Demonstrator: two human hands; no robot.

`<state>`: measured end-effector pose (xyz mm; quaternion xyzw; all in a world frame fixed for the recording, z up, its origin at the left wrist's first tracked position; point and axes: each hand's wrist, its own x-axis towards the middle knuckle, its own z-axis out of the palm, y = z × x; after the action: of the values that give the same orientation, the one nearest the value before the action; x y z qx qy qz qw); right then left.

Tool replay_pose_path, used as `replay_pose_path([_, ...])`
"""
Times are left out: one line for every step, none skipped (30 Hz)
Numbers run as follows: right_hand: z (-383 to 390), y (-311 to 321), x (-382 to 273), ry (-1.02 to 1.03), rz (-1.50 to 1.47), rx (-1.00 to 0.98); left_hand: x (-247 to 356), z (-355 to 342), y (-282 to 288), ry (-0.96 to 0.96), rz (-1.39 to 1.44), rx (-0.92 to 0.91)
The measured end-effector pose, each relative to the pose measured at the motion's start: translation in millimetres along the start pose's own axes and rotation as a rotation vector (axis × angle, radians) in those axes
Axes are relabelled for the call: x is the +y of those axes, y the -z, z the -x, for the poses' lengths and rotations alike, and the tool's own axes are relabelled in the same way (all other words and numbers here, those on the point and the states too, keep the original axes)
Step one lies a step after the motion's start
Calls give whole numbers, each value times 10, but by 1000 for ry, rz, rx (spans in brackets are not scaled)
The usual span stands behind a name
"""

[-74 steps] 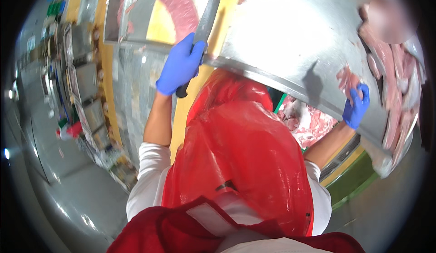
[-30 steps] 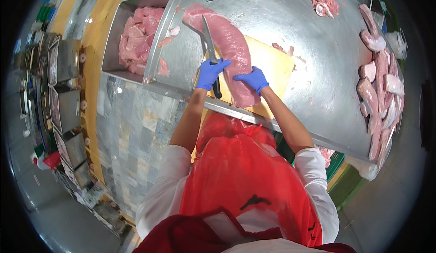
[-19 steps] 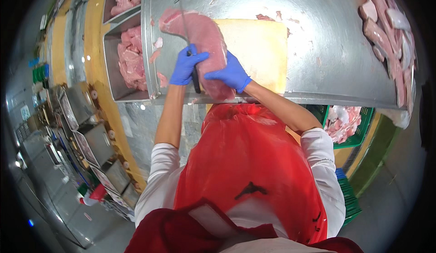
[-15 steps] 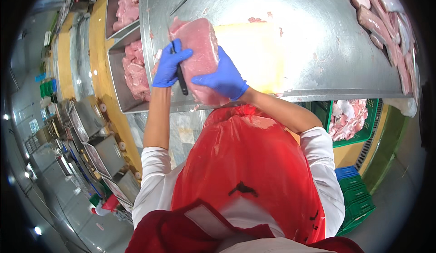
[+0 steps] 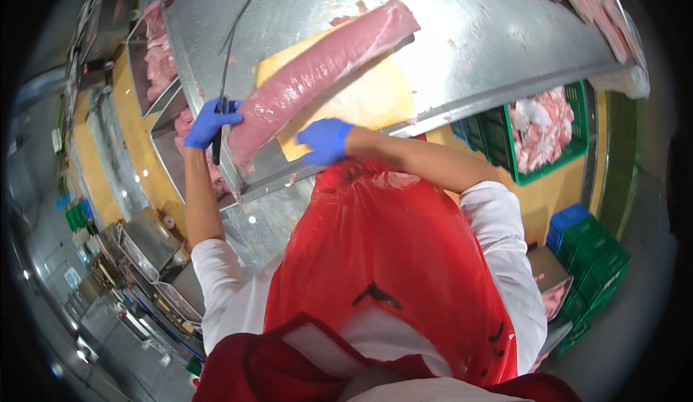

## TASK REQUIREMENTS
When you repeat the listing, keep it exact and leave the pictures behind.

## RESULT FOR THIS EXERCISE
Demonstrator: two human hands; no robot.

`<state>`: measured end-effector pose (xyz mm; quaternion xyzw; all in a world frame fixed for the recording, z up, its origin at the left wrist's first tracked position; point and axes: each hand's wrist, its own x-axis towards the middle knuckle, its own z-axis out of the palm, y = z × x; after the action: of the values that give the same orientation, the one nearest the value before the action; x y z qx qy qz qw); right then left.

Tool replay_pose_path, used as `replay_pose_path([_, ...])`
"""
Times are left out: one line for every step, none skipped (30 Hz)
Numbers run as follows: right_hand: z (-383 to 390), y (-311 to 321), x (-382 to 273), ry (-1.02 to 1.03), rz (-1.50 to 1.47), rx (-1.00 to 0.98); left_hand: x (-247 to 356), z (-355 to 342), y (-282 to 288), ry (-0.96 to 0.96), rz (-1.39 to 1.44), rx (-0.92 to 0.91)
The measured end-effector pose, each relative to the pose measured at the motion's start: translation in millimetres along the start pose's own axes and rotation as a rotation vector (axis × angle, radians) in those axes
Axes are relabelled for the call: x is the +y of those axes, y the -z, z the -x, for the poses' lengths and rotations alike, and the tool's own axes are relabelled in the same way (all other words and numbers here, those on the point and the states too, keep the original axes)
Step one lies a step after the motion's start
Calls give whole numbers, each value times 10, but by 1000 for ry, rz, rx (spans in brackets are not scaled)
The usual span stands behind a name
"""

[-74 steps] 
[-30 steps] 
[-19 steps] 
[-15 steps] 
[+0 steps] 

No additional output will be generated.